* **TO DO**
Where does the word "provide" occur in the data below? Copy each line that holds it.
◇ ◇ ◇
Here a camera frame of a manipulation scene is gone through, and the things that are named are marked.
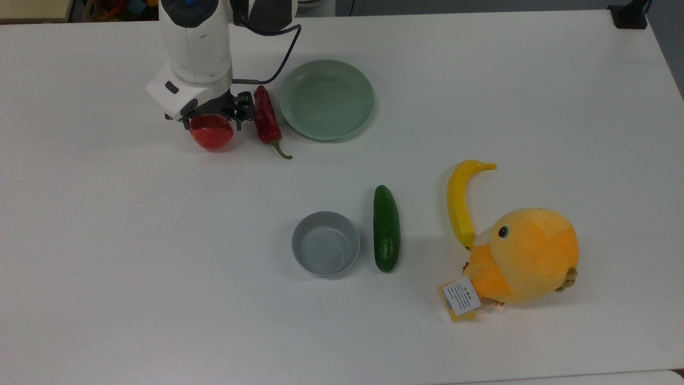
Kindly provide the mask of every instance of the cucumber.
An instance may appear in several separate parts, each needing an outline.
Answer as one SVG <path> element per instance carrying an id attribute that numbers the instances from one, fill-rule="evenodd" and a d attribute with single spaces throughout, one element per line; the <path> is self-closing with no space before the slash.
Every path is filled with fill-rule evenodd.
<path id="1" fill-rule="evenodd" d="M 373 248 L 376 265 L 389 273 L 399 260 L 399 210 L 390 190 L 380 185 L 373 197 Z"/>

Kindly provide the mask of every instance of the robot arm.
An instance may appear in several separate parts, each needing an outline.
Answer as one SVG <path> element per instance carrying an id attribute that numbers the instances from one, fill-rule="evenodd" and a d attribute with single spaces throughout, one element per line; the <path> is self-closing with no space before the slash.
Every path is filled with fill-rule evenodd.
◇ ◇ ◇
* **PROBLEM SOLUTION**
Kindly provide the mask of every instance of the cucumber.
Kindly provide the mask of every instance of the robot arm.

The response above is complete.